▶ **EXERCISE DESCRIPTION**
Pull each line holding "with" out of the entries below.

▶ **GIVEN DATA**
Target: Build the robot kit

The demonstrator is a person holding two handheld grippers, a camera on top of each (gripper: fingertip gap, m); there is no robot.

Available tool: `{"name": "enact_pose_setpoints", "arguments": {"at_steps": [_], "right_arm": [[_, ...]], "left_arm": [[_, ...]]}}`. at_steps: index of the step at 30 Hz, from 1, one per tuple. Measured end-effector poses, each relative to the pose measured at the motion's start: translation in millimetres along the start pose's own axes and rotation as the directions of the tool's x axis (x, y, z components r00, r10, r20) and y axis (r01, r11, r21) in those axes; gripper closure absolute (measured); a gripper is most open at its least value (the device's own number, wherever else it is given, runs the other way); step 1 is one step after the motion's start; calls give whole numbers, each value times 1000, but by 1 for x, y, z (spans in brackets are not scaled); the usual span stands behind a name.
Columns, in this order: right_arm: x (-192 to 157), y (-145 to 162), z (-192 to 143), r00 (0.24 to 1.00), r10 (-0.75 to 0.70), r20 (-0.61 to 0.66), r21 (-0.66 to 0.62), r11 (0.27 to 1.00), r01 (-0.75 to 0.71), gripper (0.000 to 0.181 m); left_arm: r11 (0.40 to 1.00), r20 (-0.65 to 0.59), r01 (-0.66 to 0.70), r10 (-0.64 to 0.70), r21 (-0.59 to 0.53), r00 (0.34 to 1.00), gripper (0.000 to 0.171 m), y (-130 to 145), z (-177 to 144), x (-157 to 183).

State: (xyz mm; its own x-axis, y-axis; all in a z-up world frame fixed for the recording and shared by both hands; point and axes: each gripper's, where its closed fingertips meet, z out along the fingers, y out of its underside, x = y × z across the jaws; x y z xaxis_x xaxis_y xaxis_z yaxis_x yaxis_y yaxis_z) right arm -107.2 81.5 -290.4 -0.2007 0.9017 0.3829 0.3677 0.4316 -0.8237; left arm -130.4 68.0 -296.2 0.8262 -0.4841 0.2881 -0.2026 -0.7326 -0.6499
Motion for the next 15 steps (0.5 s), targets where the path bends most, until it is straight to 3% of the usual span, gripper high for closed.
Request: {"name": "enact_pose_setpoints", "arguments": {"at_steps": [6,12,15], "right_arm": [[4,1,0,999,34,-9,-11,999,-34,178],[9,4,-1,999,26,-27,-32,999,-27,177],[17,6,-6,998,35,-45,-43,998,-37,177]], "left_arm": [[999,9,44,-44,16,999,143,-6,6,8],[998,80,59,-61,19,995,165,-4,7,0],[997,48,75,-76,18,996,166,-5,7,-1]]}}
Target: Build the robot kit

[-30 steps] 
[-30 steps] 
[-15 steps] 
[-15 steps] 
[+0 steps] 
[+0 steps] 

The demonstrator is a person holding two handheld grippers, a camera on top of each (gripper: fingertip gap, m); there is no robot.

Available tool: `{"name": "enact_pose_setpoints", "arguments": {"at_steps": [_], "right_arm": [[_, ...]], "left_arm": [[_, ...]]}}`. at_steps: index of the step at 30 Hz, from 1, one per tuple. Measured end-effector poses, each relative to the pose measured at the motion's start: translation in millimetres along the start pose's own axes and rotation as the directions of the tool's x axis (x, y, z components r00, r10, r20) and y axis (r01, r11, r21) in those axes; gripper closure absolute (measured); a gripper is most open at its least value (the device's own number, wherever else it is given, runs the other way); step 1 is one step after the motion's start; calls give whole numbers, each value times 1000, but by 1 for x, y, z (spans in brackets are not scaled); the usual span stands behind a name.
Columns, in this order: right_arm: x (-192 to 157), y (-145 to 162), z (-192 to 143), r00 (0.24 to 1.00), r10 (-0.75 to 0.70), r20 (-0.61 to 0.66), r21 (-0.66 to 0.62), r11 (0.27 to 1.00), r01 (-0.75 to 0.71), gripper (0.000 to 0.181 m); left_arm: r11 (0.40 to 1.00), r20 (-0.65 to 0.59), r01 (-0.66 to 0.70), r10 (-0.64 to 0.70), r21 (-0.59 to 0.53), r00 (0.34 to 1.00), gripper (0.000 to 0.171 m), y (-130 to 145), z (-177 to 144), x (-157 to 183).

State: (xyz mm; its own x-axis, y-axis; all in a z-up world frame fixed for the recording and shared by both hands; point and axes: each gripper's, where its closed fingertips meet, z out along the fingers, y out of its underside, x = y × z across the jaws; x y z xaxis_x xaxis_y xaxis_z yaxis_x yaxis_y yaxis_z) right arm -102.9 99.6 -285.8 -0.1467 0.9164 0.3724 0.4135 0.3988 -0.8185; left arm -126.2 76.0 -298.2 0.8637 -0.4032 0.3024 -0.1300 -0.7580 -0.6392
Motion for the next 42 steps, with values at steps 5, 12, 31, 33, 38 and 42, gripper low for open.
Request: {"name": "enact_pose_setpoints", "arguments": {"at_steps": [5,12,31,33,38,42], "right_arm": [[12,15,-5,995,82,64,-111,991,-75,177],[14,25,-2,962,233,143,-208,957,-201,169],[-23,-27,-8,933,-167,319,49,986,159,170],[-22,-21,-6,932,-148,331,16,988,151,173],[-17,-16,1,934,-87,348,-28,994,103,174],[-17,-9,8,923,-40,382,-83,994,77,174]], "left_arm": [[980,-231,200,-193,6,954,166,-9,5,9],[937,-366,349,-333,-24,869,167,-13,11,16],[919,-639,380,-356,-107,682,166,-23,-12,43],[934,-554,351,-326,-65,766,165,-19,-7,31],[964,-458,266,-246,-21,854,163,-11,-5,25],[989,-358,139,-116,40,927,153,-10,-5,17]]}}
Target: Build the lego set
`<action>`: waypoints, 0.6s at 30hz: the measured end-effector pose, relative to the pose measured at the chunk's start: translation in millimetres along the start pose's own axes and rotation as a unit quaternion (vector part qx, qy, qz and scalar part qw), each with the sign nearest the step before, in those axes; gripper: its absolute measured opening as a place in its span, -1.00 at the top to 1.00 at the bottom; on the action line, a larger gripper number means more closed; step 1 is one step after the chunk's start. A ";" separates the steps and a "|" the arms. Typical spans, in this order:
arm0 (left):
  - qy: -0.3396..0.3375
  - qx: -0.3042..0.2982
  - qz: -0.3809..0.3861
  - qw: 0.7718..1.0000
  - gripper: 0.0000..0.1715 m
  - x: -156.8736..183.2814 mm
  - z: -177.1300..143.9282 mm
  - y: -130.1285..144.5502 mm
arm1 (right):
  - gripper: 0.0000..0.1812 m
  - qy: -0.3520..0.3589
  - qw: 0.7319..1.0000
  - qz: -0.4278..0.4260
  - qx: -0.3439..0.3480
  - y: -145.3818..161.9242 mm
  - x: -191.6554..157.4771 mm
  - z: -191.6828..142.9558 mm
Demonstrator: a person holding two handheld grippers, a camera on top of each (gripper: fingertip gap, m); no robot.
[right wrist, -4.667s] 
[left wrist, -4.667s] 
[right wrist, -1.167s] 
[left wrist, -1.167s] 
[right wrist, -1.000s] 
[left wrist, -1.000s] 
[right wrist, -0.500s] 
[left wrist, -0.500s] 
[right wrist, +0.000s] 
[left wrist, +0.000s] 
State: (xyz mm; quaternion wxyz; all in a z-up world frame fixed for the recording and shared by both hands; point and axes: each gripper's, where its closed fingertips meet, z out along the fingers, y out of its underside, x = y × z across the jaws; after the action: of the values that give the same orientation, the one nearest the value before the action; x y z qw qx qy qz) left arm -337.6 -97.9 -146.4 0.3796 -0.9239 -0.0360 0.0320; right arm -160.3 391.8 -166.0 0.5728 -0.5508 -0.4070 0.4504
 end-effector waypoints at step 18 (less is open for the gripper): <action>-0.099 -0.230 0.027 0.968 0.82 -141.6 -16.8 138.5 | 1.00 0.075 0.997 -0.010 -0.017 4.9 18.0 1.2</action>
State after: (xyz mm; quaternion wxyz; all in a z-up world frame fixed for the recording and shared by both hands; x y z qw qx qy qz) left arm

▶ **FINAL ANSWER**
Motion for the next 42 steps, with values at steps 5, 12, 31, 33, 38 and 42, gripper low for open.
`<action>`: waypoints, 0.6s at 30hz: the measured end-effector pose, relative to the pose measured at the chunk's start: translation in millimetres along the start pose's own axes and rotation as a unit quaternion (vector part qx, qy, qz and scalar part qw), each with the sign nearest the step before, in those axes; gripper: its absolute measured opening as a place in its span, -1.00 at the top to 1.00 at the bottom; on the action line, a larger gripper number means more closed; step 1 is one step after the chunk's start. A ";" separates the steps and a "|" the arms. Typical spans, in this order:

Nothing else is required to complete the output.